Start of Block
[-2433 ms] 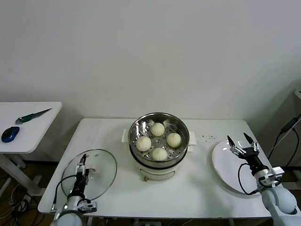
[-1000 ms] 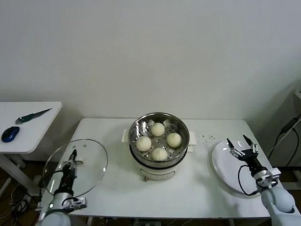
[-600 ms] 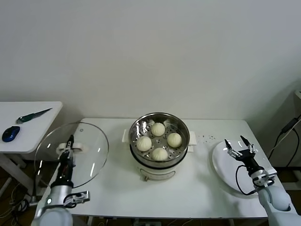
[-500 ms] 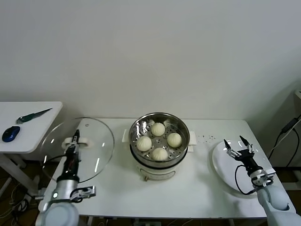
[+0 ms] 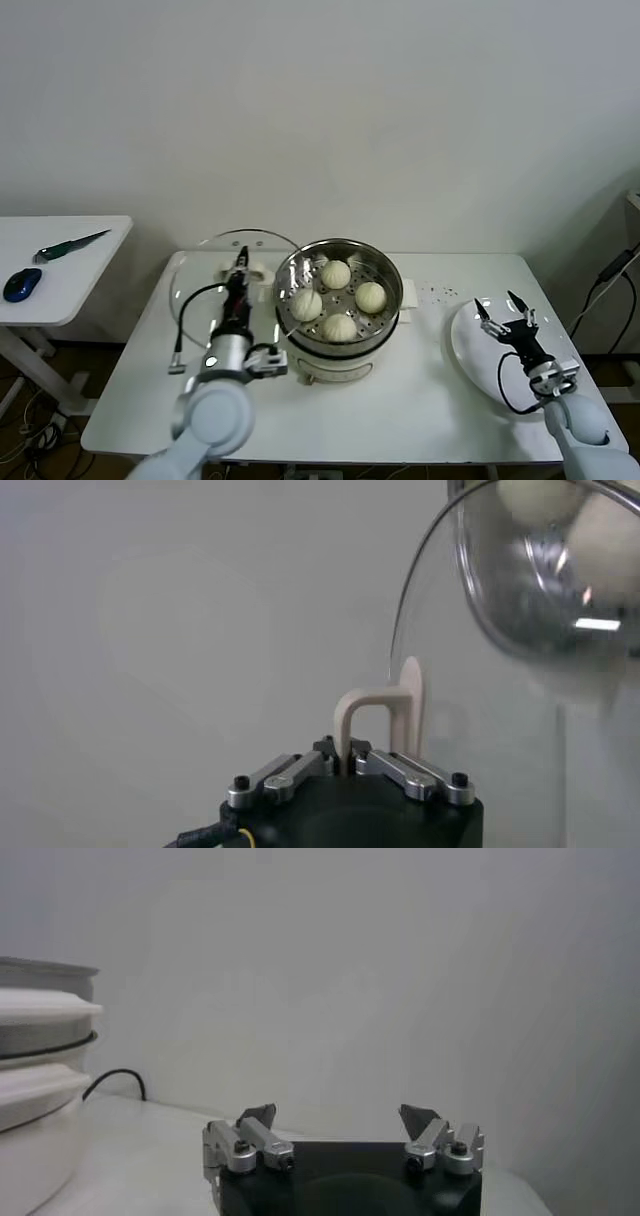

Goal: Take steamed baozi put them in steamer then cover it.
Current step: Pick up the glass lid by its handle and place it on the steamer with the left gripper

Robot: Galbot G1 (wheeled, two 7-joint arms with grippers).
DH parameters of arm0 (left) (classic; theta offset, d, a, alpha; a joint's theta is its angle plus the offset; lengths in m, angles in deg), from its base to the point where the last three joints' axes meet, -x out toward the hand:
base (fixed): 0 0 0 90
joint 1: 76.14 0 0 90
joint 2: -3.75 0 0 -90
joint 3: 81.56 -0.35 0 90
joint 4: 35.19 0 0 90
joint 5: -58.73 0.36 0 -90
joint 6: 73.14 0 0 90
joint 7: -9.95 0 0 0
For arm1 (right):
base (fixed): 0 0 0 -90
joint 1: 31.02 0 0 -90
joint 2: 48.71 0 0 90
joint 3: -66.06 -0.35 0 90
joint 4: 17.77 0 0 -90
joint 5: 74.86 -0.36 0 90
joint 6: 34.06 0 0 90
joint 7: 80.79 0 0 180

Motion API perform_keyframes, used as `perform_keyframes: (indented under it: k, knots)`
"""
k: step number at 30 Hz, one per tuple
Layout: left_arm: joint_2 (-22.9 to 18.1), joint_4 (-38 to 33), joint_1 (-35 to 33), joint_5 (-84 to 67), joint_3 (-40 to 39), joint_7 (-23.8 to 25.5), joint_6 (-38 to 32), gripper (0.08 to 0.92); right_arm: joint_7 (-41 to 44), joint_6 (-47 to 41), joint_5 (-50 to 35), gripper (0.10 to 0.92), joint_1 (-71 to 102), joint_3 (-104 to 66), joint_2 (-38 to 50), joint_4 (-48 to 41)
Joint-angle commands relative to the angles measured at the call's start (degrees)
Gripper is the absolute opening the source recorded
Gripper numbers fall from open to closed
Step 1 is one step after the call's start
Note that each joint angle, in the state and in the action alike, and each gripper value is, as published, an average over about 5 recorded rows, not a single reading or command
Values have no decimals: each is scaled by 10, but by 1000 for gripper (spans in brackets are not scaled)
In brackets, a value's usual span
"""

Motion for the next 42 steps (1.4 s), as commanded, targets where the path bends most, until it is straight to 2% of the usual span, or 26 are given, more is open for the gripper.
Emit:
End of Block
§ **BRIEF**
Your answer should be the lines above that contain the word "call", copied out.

§ **EXERCISE SOLUTION**
Joint-angle commands relative to the angles measured at the call's start (degrees)
Step 1 is one step after the call's start

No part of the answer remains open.